[[ DATA SECTION open ]]

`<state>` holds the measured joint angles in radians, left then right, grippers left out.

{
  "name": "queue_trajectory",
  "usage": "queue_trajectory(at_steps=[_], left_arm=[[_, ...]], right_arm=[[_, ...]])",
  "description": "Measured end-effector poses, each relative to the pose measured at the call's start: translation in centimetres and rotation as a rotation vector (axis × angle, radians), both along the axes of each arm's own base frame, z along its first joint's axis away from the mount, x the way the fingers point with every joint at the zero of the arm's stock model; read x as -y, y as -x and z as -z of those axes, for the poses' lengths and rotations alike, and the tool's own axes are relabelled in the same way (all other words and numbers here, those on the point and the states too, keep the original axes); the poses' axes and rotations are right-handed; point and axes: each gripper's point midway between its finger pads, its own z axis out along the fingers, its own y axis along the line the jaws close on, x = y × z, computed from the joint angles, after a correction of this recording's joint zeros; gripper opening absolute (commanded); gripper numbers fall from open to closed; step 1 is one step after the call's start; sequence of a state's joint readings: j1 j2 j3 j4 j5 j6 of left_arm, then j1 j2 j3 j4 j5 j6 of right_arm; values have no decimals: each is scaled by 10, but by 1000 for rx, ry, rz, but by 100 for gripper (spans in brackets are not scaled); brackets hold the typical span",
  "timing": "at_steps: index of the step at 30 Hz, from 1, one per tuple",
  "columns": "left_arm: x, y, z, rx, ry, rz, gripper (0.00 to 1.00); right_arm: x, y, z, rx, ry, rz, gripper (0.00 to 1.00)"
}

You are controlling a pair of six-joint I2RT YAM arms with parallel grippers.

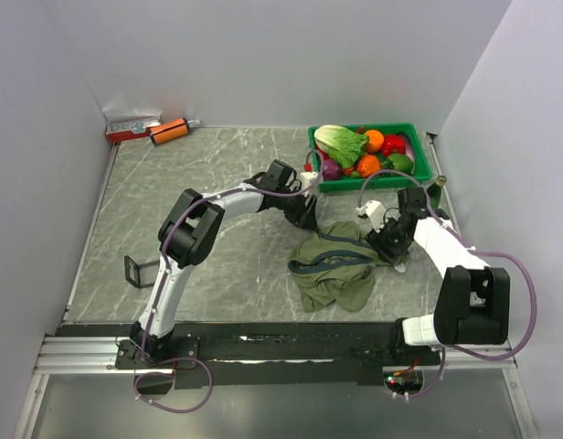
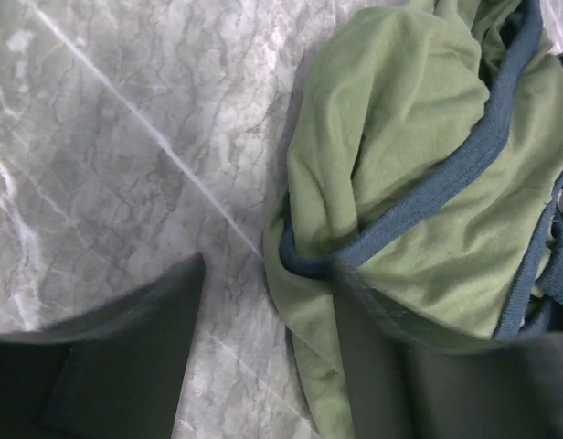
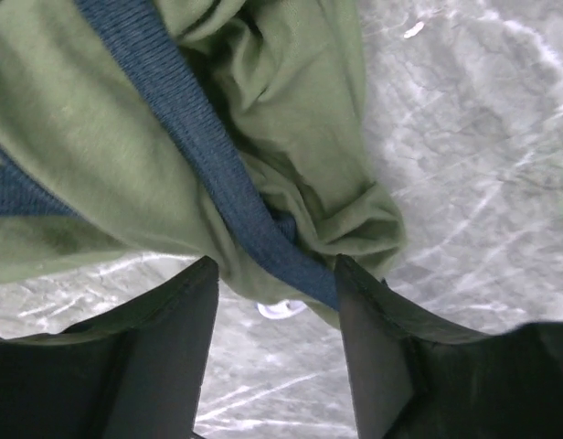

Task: Remove the brooch from the garment

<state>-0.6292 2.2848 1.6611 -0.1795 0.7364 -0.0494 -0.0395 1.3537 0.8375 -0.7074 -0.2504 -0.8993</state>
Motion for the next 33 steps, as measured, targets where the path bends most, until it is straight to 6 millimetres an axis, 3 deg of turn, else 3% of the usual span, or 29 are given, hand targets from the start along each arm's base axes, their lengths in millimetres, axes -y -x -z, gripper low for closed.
queue_trajectory(at_steps=[2, 4, 6, 8, 12, 15, 16, 17, 20, 22, 24, 26, 33], left_arm=[[-1, 0, 1, -14, 7, 0, 39], [-1, 0, 2, -29, 21, 6, 34], [-2, 0, 2, -43, 36, 10, 24], [-3, 0, 1, -56, 50, 16, 4], [-8, -1, -1, -71, 68, 18, 1], [-14, -4, 2, -85, 66, 6, 1], [-17, -6, 2, -87, 64, 1, 2], [-19, -8, 2, -88, 64, -5, 22], [-28, -17, -2, -89, 68, -32, 56], [-31, -21, -7, -86, 75, -45, 63], [-34, -27, -15, -87, 93, -60, 64], [-32, -27, -20, -86, 110, -58, 64], [-1, 2, -30, -113, 164, 27, 60]], right_arm=[[0, 0, 5, -20, -2, 3, 50], [0, 1, 11, -46, -6, 11, 40], [-1, -1, 14, -61, -10, 18, 26], [-2, -5, 15, -75, -18, 27, 8], [-3, -14, 14, -92, -26, 57, 0], [-6, -31, -5, -54, -36, 77, 0], [-8, -39, -14, -28, -40, 77, 0], [-12, -52, -31, 9, -46, 77, 0], [-37, -86, -87, 154, -84, 30, 0], [-60, -101, -127, 258, -114, -21, 0], [-83, -104, -156, 327, -148, -71, 0], [-98, -100, -168, 342, -177, -97, 0], [-97, -91, -152, 258, -177, -55, 0]])
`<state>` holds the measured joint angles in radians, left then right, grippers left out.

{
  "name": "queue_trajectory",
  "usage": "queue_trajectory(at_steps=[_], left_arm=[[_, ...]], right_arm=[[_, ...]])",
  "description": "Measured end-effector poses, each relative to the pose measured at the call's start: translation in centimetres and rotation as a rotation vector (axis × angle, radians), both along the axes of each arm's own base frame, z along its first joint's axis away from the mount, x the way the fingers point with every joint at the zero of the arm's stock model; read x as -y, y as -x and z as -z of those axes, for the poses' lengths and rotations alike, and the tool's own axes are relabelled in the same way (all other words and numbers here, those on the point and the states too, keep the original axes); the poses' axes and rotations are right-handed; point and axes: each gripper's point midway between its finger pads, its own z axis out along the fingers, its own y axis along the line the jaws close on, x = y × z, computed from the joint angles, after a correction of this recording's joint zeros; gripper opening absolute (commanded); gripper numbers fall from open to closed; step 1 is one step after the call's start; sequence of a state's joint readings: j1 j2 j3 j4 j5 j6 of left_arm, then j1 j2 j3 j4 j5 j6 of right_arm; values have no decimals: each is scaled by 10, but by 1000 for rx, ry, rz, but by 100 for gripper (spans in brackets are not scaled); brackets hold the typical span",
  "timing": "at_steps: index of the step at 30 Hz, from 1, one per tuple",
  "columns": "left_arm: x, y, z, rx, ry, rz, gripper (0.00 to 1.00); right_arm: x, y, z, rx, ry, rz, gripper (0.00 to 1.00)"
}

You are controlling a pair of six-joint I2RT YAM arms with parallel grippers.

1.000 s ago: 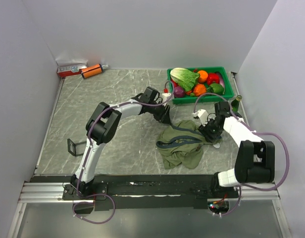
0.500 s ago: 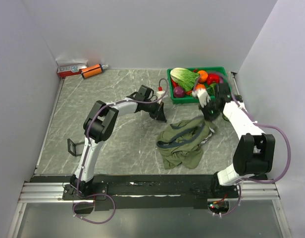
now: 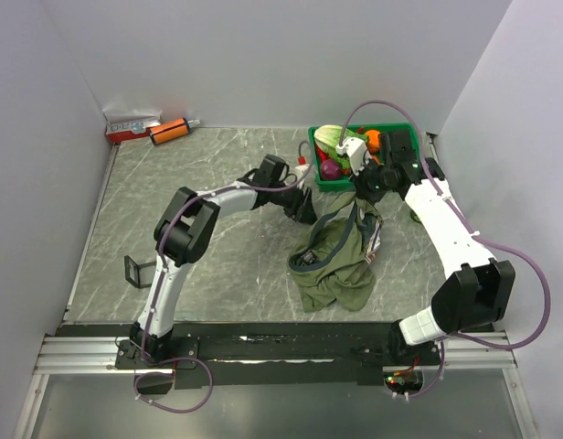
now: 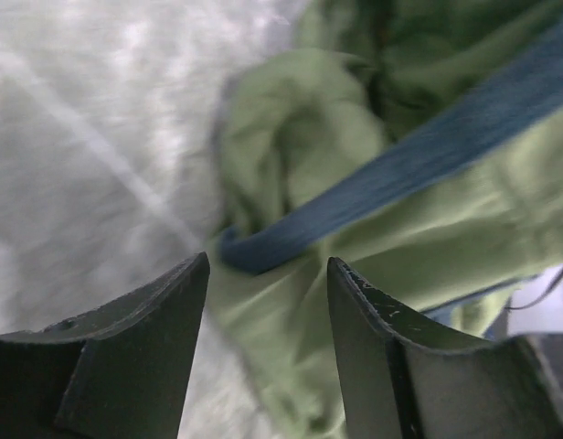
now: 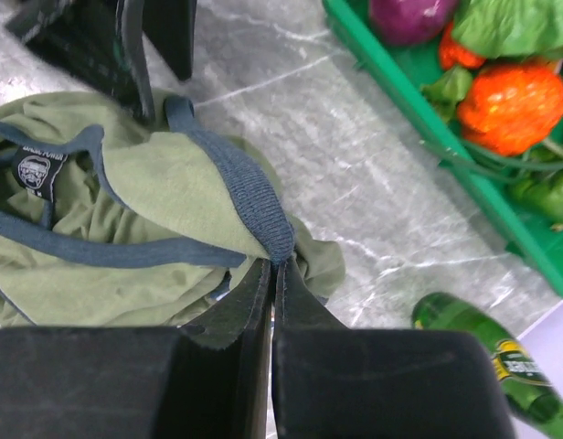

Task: Remove the brooch from the garment

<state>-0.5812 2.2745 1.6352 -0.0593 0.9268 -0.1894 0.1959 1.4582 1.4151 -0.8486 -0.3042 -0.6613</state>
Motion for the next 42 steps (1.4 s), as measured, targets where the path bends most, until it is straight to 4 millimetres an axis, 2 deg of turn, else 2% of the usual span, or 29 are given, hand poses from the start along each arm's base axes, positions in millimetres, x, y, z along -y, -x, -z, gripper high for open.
queue_trajectory(at_steps=[3, 6, 9, 13, 15, 18, 20, 22, 24, 26, 30, 31, 33, 34, 38, 42], left_arm=[[10, 13, -2, -13, 19, 32, 59], [13, 16, -3, -21, 25, 38, 61], [10, 11, -4, -23, 28, 25, 62], [-1, -4, -11, 19, 19, -20, 64], [-7, -8, -23, 59, 22, -36, 63], [-12, -10, -60, 162, 57, -34, 68], [-9, -3, -87, 251, 84, -7, 71], [-2, 7, -105, 335, 104, 35, 72], [13, 20, -115, 404, 122, 87, 72], [24, 30, -109, 433, 118, 116, 69], [34, 47, -66, 427, 54, 128, 55], [34, 46, -57, 420, 38, 119, 42], [30, 39, -38, 408, -7, 89, 29], [27, 35, -35, 406, -20, 72, 20], [20, 17, -37, 421, -44, 12, 2], [2, 0, -58, 447, -73, -51, 1]], right_arm=[[1, 1, 2, -13, 0, 11, 0], [2, 2, 3, -17, 4, 20, 0], [6, 4, 10, -32, 20, 34, 0], [11, 14, 30, -89, 44, 52, 0], [13, 20, 39, -117, 51, 57, 0], [14, 25, 43, -142, 54, 65, 0], [14, 26, 44, -146, 54, 68, 0], [14, 26, 44, -148, 53, 71, 0], [14, 26, 44, -149, 51, 74, 0], [14, 26, 43, -150, 48, 76, 0], [12, 25, 36, -143, 41, 76, 0], [12, 24, 32, -138, 36, 75, 0], [9, 22, 23, -123, 25, 69, 0], [8, 21, 19, -118, 16, 63, 0], [0, 17, -1, -83, -12, 37, 0], [-13, 6, -19, -52, -35, 5, 0]])
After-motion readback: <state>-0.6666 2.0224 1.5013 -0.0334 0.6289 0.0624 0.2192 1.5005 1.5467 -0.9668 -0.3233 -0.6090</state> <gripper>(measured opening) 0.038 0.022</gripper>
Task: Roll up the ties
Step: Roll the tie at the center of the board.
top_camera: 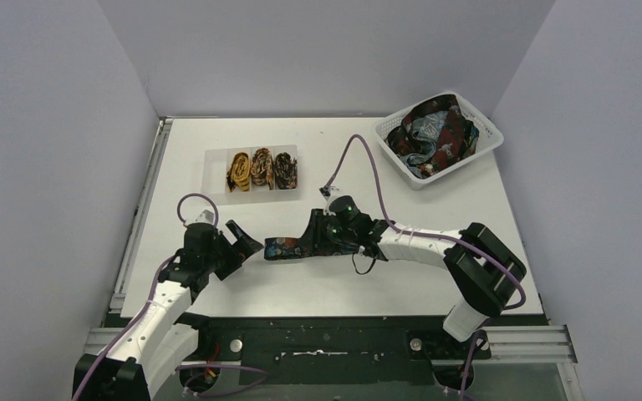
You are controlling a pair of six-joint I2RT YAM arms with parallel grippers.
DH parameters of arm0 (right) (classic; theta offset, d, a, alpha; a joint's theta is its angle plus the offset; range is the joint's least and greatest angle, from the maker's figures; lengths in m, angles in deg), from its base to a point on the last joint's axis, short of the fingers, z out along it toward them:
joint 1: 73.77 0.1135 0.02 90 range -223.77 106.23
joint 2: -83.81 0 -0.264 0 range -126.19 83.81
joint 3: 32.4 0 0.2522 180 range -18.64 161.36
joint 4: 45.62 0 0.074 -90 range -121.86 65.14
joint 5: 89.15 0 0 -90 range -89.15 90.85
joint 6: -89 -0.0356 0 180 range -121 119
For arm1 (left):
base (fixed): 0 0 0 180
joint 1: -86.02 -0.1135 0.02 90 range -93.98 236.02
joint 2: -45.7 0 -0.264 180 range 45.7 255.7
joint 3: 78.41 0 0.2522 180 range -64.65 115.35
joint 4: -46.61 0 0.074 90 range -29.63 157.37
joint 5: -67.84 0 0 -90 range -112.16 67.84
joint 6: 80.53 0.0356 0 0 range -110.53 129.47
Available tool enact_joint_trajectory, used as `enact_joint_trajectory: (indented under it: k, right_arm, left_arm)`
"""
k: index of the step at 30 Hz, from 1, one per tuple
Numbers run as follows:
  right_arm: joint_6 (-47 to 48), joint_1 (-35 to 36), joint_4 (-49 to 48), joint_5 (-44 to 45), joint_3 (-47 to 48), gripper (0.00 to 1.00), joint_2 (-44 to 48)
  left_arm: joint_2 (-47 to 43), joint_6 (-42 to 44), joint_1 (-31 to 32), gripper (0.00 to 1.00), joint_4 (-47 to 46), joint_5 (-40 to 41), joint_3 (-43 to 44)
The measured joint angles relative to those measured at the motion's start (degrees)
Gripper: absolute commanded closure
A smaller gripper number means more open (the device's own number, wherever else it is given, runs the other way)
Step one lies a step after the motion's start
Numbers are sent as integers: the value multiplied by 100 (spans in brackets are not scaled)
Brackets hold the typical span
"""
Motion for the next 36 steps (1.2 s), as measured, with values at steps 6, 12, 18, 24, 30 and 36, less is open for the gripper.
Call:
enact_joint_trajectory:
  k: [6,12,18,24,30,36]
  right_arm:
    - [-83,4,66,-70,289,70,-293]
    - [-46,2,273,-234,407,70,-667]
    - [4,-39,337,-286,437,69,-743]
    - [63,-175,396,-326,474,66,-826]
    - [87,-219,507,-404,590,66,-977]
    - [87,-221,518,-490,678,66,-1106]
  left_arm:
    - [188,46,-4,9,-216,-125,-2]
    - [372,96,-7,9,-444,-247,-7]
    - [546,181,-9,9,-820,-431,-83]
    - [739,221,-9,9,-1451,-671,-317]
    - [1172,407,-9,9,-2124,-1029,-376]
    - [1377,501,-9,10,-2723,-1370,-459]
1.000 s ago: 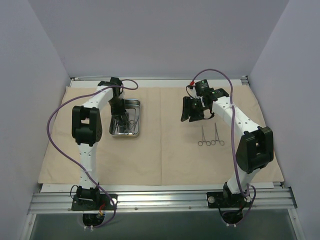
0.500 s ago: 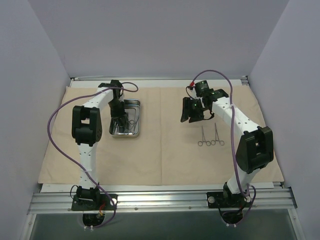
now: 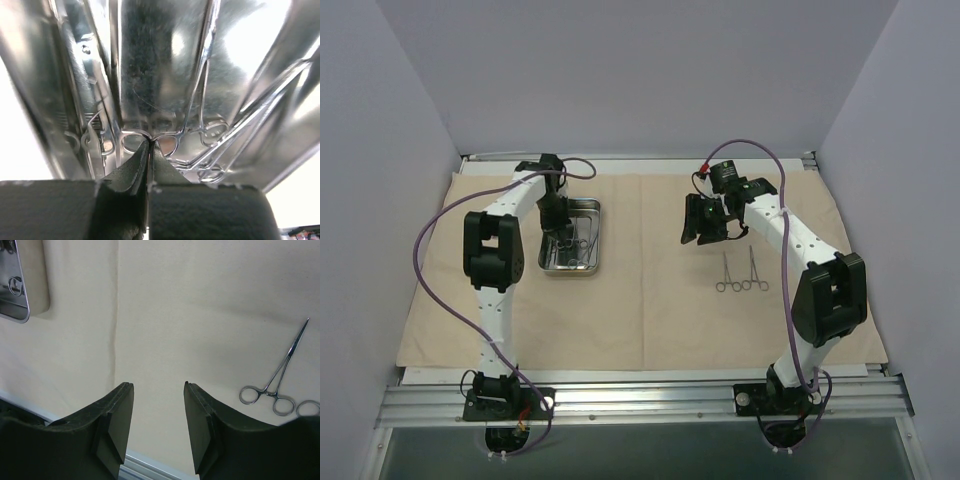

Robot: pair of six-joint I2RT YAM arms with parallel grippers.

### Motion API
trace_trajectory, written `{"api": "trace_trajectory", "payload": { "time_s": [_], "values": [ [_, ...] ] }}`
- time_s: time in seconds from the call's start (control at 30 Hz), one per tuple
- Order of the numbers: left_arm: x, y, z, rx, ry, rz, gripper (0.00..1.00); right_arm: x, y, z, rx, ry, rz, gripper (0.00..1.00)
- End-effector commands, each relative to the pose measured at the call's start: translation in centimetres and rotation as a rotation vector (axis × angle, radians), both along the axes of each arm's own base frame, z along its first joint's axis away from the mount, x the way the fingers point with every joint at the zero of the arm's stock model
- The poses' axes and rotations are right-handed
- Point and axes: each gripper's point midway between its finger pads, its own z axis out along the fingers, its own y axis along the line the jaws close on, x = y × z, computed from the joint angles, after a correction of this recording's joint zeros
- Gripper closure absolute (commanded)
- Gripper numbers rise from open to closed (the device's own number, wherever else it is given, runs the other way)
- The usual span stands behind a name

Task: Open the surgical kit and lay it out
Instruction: Pick up the medical item from the container.

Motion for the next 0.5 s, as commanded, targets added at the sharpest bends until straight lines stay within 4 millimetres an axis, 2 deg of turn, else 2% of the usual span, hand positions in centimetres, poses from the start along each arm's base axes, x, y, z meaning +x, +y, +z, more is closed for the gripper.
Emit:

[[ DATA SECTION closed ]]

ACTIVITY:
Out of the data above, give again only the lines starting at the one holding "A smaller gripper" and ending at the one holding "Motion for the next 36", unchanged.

ANSWER TO THIS TASK:
A smaller gripper number means more open (the device's own number, wherever else it is given, runs the other way)
Step one lies a step after the motion's start
Numbers are sent as integers: the value multiplied by 100 (spans in brackets are not scaled)
Brackets hold the typical span
"""
Motion for the next 36 steps (1.2 s), as measured, with values at steps 6, 12, 18, 24, 30 and 36, less is open for the gripper.

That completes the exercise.